• [Task objective]
Beneath this line are the data; copy exactly the part of them that opens with the line containing "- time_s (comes" and closes with the line containing "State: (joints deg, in", and only that part.

• [Data shown]
........

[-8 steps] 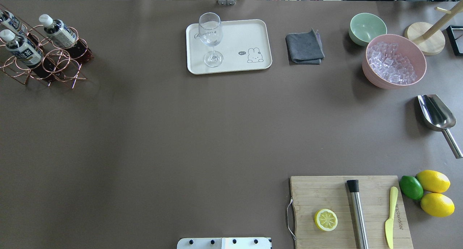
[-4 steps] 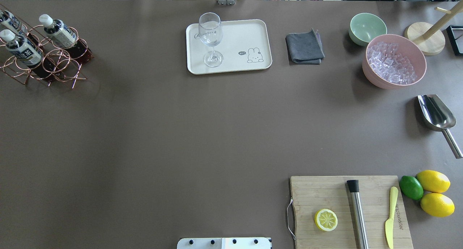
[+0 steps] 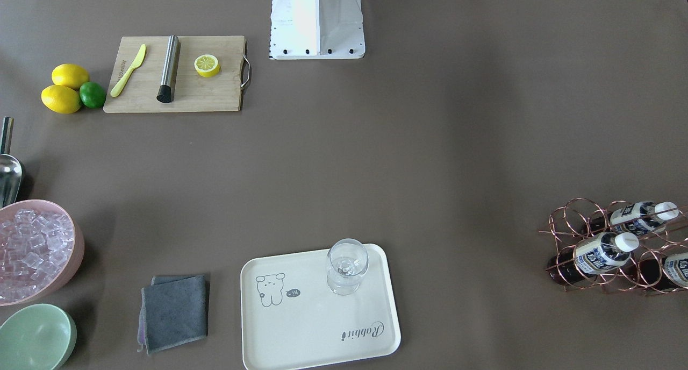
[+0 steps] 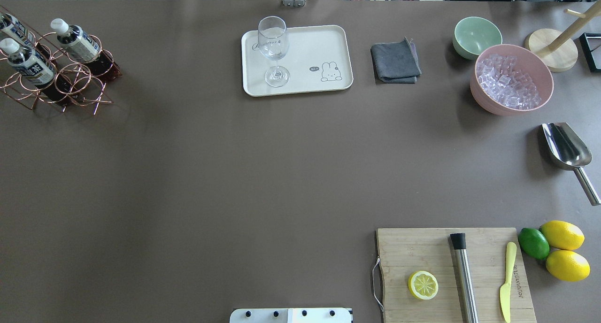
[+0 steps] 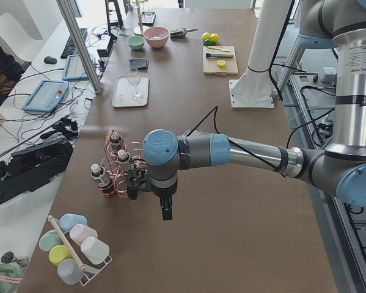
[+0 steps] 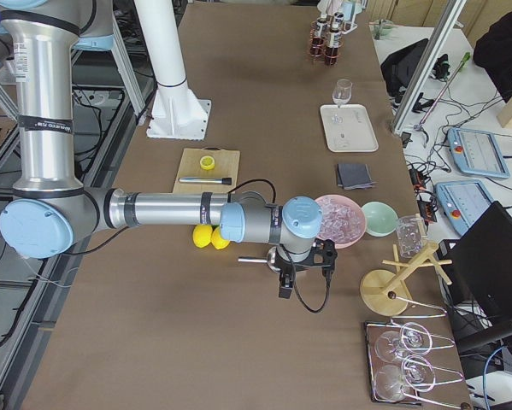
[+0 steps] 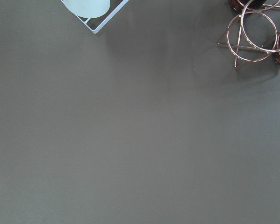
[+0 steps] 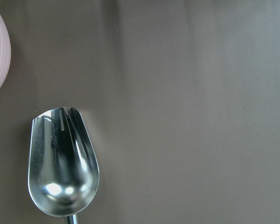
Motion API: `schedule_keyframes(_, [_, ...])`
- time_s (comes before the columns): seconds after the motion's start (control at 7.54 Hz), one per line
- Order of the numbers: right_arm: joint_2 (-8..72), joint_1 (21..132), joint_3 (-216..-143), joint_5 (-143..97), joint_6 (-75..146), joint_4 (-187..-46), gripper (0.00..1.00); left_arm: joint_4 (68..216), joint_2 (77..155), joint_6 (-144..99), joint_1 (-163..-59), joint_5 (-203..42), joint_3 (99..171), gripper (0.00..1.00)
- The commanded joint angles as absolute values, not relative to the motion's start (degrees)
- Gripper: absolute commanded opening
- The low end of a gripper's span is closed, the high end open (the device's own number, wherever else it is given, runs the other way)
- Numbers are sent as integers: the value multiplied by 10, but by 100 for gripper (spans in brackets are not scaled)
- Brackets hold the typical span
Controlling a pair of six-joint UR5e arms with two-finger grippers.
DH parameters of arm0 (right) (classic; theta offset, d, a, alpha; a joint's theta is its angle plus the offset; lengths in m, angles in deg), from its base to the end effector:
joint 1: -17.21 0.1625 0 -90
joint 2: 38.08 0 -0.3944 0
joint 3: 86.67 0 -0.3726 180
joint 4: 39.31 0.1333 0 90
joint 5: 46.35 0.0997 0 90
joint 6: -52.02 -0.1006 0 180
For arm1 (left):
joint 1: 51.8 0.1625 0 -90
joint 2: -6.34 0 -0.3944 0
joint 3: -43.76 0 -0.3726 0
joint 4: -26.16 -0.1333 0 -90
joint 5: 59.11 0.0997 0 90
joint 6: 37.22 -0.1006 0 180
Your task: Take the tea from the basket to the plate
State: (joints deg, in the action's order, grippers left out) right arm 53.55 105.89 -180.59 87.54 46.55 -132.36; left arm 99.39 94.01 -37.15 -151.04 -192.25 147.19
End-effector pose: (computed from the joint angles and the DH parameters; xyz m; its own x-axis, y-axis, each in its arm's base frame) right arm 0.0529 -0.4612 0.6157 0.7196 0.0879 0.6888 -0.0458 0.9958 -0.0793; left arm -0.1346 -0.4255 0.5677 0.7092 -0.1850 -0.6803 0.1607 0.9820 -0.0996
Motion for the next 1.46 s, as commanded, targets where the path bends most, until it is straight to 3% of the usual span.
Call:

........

• [Answer space]
- time_s (comes before the columns): seconds after the motion's start (control at 7.54 Hz), one per line
- Order of the numbers: right_arm: joint_2 (-8..72), joint_1 (21..132), joint_3 (-216..-143), joint_5 (-143..97), joint_6 (-75..146), joint_4 (-187..-46), gripper (0.00..1.00); left_arm: joint_4 (68..216), joint_2 (77..155), joint_6 (-144..99), joint_1 (-163..-59), joint_5 (-203..42), joint_3 (99..171), gripper (0.00..1.00)
- The commanded joint angles as absolute values, not relative to the motion's start (degrees)
- Gripper: absolute commanded opening
- The low end of a gripper's span is closed, the high end open (the device's own number, wherever else it is given, runs the other way)
- Numbers are sent as integers: the value multiplied by 10, but by 100 for gripper (spans in brackets are not scaled)
- Brackets hold the typical span
Controlling a pair of six-joint UR5e arms with two-finger grippers.
DH parameters of arm0 (right) (classic; theta offset, d, a, alpha; a joint's theta is its angle plus the offset; lengths in m, angles in deg), from its base to the end effector:
joint 1: -17.21 0.1625 0 -90
joint 2: 38.08 0 -0.3944 0
joint 3: 86.67 0 -0.3726 180
joint 4: 39.31 0.1333 0 90
joint 5: 46.35 0.0997 0 90
joint 6: -52.02 -0.1006 0 180
For arm1 (left):
joint 1: 51.8 0.1625 0 -90
joint 2: -6.34 0 -0.3944 0
joint 3: -43.76 0 -0.3726 0
joint 4: -26.16 -0.1333 0 -90
joint 5: 59.11 0.0997 0 90
joint 6: 37.22 -0.1006 0 180
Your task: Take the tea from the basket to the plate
State: (joints deg, in the action's order, grippers left out) right arm 53.55 105.89 -180.59 87.54 46.55 -132.36; left arm 99.39 94.01 -37.15 -151.04 -192.25 147.19

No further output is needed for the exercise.